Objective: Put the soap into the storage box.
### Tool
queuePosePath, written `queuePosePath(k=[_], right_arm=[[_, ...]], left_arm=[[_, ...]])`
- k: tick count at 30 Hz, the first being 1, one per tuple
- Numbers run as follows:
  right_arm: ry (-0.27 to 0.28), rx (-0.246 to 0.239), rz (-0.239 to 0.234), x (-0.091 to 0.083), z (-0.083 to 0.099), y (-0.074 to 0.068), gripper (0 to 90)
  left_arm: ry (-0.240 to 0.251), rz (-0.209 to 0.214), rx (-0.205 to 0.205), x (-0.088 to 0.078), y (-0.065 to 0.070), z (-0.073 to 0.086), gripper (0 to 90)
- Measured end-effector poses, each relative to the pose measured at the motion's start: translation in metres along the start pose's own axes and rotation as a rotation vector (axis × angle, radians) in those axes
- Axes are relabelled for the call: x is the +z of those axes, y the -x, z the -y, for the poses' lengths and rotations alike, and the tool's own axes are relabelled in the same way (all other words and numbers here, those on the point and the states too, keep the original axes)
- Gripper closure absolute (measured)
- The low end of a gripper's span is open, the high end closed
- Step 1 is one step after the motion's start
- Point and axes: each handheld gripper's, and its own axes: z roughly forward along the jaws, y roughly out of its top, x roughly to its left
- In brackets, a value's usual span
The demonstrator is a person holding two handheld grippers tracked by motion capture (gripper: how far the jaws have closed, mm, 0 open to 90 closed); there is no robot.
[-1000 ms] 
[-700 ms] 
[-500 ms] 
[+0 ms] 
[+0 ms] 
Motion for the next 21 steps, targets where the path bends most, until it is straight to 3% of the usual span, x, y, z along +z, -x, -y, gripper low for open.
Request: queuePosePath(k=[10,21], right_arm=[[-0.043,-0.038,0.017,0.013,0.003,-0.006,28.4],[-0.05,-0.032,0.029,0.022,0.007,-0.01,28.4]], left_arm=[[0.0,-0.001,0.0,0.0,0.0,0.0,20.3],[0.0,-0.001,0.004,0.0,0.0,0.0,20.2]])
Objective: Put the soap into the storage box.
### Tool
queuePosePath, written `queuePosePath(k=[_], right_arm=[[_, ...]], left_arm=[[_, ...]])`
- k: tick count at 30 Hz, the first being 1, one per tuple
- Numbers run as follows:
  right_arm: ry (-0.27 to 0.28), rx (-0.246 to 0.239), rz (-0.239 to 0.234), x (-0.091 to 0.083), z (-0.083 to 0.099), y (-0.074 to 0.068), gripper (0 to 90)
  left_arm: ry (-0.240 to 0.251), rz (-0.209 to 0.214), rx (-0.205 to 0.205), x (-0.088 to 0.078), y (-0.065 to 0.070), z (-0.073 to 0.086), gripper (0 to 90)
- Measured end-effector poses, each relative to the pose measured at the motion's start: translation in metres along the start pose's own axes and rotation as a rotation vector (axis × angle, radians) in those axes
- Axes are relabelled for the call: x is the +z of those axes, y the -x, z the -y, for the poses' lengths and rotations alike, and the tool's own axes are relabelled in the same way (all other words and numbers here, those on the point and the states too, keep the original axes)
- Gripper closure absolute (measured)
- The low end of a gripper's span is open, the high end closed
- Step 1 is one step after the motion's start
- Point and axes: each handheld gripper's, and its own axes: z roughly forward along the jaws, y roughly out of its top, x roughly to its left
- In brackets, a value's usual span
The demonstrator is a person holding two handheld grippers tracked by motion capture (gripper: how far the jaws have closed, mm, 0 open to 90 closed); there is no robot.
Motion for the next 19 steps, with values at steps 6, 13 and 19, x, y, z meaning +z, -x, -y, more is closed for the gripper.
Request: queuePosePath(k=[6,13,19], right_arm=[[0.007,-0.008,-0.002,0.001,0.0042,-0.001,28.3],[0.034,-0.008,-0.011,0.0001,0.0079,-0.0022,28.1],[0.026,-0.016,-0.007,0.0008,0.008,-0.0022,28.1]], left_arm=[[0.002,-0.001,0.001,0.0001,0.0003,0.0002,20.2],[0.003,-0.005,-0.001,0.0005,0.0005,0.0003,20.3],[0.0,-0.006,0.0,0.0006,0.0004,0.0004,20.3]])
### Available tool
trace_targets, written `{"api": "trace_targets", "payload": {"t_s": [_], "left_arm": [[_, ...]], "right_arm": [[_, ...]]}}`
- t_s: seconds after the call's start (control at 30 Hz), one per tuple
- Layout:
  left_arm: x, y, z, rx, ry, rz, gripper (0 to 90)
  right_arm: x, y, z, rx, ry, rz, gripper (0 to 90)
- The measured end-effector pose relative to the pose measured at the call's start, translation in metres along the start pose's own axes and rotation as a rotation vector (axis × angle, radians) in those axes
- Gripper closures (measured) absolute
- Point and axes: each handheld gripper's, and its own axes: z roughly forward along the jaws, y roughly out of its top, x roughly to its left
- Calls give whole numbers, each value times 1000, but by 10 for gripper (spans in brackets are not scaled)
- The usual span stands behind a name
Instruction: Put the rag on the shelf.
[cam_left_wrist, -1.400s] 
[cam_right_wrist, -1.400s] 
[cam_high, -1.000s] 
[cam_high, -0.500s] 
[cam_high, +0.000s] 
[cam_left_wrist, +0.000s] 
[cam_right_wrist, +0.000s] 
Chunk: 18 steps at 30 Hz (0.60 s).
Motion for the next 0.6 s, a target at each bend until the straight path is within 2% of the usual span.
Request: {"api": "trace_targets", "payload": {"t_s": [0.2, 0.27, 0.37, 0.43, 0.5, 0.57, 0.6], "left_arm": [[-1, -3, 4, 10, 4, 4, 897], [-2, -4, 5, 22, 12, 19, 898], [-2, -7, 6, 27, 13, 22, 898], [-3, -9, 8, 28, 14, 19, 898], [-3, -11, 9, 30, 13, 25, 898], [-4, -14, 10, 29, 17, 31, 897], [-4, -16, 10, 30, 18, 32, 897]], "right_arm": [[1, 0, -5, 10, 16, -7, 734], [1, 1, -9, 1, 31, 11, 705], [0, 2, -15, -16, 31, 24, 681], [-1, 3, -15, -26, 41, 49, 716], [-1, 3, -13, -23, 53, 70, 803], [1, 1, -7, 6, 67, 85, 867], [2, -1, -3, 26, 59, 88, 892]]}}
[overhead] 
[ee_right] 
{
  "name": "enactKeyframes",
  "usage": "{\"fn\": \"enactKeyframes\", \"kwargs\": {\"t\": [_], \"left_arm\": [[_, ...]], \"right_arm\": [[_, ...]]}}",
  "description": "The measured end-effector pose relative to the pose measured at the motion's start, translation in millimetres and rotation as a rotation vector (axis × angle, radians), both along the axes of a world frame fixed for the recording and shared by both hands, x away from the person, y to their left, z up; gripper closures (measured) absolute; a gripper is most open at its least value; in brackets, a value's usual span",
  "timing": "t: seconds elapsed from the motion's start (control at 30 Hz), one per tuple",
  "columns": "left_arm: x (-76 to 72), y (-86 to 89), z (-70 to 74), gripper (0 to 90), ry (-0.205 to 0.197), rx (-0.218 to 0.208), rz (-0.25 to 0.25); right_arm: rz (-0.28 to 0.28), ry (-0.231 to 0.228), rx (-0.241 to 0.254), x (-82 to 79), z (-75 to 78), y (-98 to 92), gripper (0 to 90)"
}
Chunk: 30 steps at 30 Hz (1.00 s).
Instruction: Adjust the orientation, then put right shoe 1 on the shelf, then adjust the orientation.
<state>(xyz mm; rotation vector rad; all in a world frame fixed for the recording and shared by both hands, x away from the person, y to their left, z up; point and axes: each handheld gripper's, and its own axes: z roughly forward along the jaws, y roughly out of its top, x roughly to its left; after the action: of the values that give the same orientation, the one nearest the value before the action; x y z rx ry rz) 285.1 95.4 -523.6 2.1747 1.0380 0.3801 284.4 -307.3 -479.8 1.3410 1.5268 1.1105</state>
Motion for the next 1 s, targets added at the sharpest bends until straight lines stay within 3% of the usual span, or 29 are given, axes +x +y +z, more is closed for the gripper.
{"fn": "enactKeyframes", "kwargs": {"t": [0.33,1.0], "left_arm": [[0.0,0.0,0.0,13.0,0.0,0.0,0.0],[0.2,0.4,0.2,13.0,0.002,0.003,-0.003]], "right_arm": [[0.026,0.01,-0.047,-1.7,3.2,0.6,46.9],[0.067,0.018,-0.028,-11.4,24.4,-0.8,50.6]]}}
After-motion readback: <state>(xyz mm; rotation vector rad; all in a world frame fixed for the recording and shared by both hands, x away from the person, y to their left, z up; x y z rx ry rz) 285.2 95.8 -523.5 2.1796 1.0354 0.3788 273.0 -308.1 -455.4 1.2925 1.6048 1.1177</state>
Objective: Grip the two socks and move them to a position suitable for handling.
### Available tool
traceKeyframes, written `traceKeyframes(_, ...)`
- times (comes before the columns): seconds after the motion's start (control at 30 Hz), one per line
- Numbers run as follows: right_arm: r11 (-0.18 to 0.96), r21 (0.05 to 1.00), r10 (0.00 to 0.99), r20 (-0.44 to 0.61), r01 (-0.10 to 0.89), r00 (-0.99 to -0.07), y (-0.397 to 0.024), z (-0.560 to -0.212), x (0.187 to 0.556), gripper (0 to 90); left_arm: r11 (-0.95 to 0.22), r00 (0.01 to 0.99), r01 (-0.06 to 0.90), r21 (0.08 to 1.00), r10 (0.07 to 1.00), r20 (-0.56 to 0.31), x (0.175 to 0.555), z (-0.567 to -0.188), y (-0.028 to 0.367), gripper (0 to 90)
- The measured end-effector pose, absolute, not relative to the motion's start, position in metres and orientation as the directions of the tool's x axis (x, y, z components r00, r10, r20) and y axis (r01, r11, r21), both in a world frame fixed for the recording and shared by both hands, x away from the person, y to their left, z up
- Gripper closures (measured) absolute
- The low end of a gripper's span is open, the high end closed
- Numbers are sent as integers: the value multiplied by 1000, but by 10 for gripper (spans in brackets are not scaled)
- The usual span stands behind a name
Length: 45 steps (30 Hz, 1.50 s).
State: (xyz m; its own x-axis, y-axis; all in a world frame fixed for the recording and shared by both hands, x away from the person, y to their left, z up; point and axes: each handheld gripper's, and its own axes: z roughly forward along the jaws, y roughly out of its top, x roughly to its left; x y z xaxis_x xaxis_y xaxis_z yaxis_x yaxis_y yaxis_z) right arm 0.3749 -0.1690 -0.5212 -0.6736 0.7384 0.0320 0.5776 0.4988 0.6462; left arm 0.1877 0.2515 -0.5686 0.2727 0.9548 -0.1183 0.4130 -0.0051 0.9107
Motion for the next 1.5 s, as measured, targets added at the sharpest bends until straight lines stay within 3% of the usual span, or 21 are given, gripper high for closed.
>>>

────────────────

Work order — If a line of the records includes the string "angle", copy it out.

Exercise output —
- Measured end-effector poses, each relative to the pose measured at the motion's start: translation in metres along the start pose's own axes and rotation as a rotation vector (axis × angle, radians) in those axes
- Measured end-effector poses, each relative to the pose measured at the motion's start: translation in metres along the start pose's own axes and rotation as a rotation vector (axis × angle, radians) in those axes
- The measured end-effector pose relative to the pose measured at the call's start, translation in metres along the start pose's own axes and rotation as a rotation vector (axis × angle, radians) in those axes
  "description": "The measured end-effector pose relative to the pose measured at the motion's start, translation in millimetres and rotation as a rotation vector (axis × angle, radians), both along the axes of a world frame fixed for the recording and shared by both hands, x away from the person, y to their left, z up; gripper closures (measured) absolute; a gripper is most open at its least value; in brackets, a value's usual span",

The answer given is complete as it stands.